これはやっぱりフレイの町の税金が原因だろうなぁ。始めのうちは町に入るための税金だけだったが、最近では露店や屋台を出すのに税がかかり、売り上げに対しても税金を取ろうとしているらしい。今は商業ギルドが反対しているので取られてはいないがここに来ている商人達の話では時間の問題だろう、とのことだ。
そうなると、資金力の少ない行商人なんかは直接こっちで取引しようとする。元々町での仕入れも難しかったから丁度良かったのかも知れないが、色々な品物が売っていて面白い市になってたりする。たまに商業ギルドの人を見かけるから出張所みたいなのがそのうち出来るかもしれないな。
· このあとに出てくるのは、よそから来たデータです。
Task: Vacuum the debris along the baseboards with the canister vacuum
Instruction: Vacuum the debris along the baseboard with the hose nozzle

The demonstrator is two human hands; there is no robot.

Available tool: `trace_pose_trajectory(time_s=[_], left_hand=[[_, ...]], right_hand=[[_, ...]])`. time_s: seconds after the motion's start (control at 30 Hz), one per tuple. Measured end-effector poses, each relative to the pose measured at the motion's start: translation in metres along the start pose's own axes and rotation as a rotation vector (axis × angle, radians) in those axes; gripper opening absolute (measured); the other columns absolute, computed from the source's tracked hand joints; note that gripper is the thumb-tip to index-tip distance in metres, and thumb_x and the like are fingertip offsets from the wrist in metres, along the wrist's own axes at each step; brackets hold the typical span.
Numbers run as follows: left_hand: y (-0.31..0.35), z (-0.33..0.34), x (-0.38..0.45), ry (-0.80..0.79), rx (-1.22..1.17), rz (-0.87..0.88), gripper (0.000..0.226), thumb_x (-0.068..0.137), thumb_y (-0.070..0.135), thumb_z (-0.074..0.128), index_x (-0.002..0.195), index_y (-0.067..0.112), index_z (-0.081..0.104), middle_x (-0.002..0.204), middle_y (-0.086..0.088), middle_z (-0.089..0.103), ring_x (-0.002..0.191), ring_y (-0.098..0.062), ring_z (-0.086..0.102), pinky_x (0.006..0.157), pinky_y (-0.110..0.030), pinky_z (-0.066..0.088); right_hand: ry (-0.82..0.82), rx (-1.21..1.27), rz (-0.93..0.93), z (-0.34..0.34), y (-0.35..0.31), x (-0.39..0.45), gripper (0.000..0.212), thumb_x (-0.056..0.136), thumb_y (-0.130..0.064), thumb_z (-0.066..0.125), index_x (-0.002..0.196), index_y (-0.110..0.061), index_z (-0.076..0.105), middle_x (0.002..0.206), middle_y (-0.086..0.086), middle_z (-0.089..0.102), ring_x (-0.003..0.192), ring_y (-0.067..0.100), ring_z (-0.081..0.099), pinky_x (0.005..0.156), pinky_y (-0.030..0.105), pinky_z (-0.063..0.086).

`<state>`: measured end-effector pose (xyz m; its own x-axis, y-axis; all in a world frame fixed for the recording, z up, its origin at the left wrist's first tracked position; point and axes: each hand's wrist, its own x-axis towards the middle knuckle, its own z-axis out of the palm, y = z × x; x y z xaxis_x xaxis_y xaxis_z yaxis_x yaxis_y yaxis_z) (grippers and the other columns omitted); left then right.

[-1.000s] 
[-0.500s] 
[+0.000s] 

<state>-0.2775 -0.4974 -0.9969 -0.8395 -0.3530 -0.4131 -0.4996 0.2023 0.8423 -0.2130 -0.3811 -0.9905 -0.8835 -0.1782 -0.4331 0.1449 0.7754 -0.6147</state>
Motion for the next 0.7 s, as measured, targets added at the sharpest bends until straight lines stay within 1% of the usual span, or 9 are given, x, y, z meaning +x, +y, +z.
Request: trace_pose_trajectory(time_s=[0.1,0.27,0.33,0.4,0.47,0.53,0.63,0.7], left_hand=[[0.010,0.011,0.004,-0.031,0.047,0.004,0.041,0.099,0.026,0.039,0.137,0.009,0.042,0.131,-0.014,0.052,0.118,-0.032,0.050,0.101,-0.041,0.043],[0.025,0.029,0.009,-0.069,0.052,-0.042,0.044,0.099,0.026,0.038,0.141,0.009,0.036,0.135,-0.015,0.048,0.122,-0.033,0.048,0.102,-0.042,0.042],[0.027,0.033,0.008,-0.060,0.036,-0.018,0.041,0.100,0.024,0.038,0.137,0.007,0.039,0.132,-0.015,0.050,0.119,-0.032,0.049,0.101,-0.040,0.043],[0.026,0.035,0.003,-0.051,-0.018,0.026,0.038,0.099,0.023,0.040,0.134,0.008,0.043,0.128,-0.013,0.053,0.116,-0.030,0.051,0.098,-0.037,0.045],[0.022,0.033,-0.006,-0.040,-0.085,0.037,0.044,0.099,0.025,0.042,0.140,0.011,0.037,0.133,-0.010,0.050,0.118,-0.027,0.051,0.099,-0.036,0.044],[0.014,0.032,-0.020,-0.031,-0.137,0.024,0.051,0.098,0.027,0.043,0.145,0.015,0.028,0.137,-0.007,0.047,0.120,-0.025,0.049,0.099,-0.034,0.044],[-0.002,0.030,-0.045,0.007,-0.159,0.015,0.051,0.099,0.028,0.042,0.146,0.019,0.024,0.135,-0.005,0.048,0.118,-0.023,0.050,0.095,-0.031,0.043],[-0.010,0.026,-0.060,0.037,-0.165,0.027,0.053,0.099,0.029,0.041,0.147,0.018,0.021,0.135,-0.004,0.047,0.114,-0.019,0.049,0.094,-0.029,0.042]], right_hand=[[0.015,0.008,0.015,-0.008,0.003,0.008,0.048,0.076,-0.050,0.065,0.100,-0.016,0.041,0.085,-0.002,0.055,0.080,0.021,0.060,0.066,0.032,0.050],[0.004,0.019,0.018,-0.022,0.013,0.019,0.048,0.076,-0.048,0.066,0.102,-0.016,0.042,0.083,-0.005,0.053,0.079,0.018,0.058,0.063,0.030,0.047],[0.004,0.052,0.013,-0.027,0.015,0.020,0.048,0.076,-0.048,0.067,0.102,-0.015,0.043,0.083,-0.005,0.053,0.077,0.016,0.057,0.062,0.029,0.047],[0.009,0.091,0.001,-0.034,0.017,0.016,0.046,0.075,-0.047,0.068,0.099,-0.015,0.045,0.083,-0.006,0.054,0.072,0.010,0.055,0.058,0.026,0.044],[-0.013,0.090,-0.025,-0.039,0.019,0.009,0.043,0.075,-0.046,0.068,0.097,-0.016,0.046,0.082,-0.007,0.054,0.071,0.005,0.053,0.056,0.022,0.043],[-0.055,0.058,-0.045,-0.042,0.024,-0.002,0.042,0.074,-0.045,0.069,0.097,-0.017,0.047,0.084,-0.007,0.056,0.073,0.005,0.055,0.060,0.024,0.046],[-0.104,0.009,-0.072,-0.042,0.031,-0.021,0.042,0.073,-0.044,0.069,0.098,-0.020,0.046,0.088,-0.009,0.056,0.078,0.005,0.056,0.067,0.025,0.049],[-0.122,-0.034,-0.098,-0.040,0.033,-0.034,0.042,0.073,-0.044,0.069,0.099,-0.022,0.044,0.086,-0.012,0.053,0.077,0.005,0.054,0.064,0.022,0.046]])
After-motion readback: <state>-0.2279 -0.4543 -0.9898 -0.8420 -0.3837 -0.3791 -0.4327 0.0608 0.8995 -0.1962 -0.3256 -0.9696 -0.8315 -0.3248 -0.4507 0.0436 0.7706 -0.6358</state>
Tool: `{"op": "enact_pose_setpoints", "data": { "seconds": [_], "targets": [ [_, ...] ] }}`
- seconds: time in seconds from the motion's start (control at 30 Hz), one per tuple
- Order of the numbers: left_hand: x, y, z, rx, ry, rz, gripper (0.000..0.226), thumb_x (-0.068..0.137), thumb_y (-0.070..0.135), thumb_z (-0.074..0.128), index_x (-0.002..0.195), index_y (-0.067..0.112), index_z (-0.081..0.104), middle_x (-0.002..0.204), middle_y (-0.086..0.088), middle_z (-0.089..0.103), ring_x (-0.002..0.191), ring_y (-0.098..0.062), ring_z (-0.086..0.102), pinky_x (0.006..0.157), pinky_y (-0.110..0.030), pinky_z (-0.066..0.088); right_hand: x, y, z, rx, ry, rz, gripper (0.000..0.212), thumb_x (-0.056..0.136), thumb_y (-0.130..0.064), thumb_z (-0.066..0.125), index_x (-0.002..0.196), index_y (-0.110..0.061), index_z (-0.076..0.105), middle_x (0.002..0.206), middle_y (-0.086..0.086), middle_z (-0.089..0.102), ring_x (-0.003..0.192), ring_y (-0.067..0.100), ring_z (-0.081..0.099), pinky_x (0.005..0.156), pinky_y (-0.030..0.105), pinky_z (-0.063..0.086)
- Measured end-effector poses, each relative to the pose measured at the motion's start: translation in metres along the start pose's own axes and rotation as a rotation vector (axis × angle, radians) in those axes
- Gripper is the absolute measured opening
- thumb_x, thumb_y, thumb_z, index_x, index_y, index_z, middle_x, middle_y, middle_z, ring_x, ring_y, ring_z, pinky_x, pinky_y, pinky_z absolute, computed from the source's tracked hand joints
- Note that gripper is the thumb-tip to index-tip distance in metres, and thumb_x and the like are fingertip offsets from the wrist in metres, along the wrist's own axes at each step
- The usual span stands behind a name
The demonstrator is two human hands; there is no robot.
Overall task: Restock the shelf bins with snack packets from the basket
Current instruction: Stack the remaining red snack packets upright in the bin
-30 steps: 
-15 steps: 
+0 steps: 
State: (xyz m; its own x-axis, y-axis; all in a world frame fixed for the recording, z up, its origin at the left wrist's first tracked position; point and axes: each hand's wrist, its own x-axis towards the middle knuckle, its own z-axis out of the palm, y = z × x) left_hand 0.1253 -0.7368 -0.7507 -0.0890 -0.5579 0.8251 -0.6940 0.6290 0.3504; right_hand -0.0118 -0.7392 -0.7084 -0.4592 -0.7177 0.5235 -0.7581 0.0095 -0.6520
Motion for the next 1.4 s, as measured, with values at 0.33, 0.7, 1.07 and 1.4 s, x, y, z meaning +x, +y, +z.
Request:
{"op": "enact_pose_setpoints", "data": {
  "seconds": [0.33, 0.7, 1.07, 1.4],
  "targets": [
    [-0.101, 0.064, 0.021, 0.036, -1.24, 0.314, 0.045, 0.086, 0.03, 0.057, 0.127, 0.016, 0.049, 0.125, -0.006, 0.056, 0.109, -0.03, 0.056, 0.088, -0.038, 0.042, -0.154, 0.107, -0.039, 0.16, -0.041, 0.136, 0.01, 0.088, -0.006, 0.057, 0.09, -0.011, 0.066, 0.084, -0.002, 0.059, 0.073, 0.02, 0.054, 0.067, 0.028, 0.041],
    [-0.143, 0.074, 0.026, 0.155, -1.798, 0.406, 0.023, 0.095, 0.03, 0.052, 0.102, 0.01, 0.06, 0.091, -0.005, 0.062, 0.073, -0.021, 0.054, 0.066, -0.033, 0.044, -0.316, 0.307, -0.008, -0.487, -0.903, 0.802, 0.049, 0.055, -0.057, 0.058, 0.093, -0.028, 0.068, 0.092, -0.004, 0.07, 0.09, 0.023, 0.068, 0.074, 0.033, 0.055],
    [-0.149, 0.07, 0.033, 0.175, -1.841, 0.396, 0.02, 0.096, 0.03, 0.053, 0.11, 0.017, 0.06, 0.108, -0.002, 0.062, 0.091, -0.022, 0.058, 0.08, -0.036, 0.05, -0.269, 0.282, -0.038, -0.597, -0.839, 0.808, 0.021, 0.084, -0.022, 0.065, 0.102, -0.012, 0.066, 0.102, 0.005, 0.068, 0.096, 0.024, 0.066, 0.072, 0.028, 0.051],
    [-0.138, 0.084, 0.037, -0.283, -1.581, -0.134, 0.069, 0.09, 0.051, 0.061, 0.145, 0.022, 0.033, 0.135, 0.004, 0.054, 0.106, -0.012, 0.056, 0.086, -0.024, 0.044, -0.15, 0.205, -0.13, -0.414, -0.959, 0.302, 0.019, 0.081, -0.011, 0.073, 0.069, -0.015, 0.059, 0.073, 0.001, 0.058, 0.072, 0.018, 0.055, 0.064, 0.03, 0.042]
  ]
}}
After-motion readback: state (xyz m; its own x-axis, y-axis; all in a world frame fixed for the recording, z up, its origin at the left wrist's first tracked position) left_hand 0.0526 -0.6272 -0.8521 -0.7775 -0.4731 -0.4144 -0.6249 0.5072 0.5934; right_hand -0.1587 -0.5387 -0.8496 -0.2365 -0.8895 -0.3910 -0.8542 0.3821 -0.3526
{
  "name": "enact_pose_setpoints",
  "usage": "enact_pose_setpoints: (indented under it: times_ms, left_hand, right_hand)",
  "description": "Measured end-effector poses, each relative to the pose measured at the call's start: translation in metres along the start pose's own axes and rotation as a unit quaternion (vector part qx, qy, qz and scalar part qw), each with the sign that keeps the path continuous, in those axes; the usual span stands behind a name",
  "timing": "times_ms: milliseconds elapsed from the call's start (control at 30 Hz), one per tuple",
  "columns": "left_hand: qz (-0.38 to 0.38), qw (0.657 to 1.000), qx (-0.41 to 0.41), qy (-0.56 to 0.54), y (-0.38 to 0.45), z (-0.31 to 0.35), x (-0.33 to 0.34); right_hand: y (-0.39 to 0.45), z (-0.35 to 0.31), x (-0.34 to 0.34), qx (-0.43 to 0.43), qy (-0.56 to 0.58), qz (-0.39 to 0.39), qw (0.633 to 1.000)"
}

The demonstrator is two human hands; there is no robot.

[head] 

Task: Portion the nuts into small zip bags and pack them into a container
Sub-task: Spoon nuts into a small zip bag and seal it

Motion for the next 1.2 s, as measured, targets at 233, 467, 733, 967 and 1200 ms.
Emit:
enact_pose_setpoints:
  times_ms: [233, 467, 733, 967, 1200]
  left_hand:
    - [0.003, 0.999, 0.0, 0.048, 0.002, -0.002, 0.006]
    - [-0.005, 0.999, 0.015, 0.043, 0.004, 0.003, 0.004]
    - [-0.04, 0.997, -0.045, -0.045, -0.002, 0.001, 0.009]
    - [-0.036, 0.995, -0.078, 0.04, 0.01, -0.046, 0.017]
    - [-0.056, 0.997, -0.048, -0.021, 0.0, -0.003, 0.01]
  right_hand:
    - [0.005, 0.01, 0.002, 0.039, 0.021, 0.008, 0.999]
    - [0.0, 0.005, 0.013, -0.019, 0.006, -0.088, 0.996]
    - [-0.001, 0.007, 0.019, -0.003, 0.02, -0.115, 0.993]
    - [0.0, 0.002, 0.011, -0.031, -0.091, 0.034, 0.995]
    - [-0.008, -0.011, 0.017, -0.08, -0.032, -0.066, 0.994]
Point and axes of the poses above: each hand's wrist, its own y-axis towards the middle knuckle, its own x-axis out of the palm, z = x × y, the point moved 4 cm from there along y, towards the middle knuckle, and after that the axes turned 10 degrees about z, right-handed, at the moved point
新領主は冒険者に対しても税金を掛け始めたらしい。冒険者が獲物を狩っても町に入るのに税金を払い獲物を持ち込むのに税金を払い、ギルドに売る際にも税金が掛かりそうだったのだが、ギリギリ冒険者ギルドが阻止したらしい。その為、冒険者達はギルドの依頼やランクアップに必要な物以外は森の市で売るようになっていた。
こちらも冒険者ギルドの受付のお姉さんや解体担当のおじさんなんかを見かけるようになったので冒険者ギルドの出張所が出来そうである。
とまぁ、これだけお店が揃えば冒険者達も無理に町に帰る必要が無くなり、その時間を探索に使え、大物を仕留める冒険者パーティーも増えて良いことが連鎖していた。もちろんその大物も入口で買取りするので冒険者的に手間が省けて喜ばれていた。
竜の森がこれだけ栄えると当然フレイの町は廃れるまではいかないが賑やかさは無くなっていた。竜の森の原因は俺達かもしれないが、フレイの町の原因は新領主の政策にもあるだろう。今はまだ大丈夫だが一揆とか起きないよね?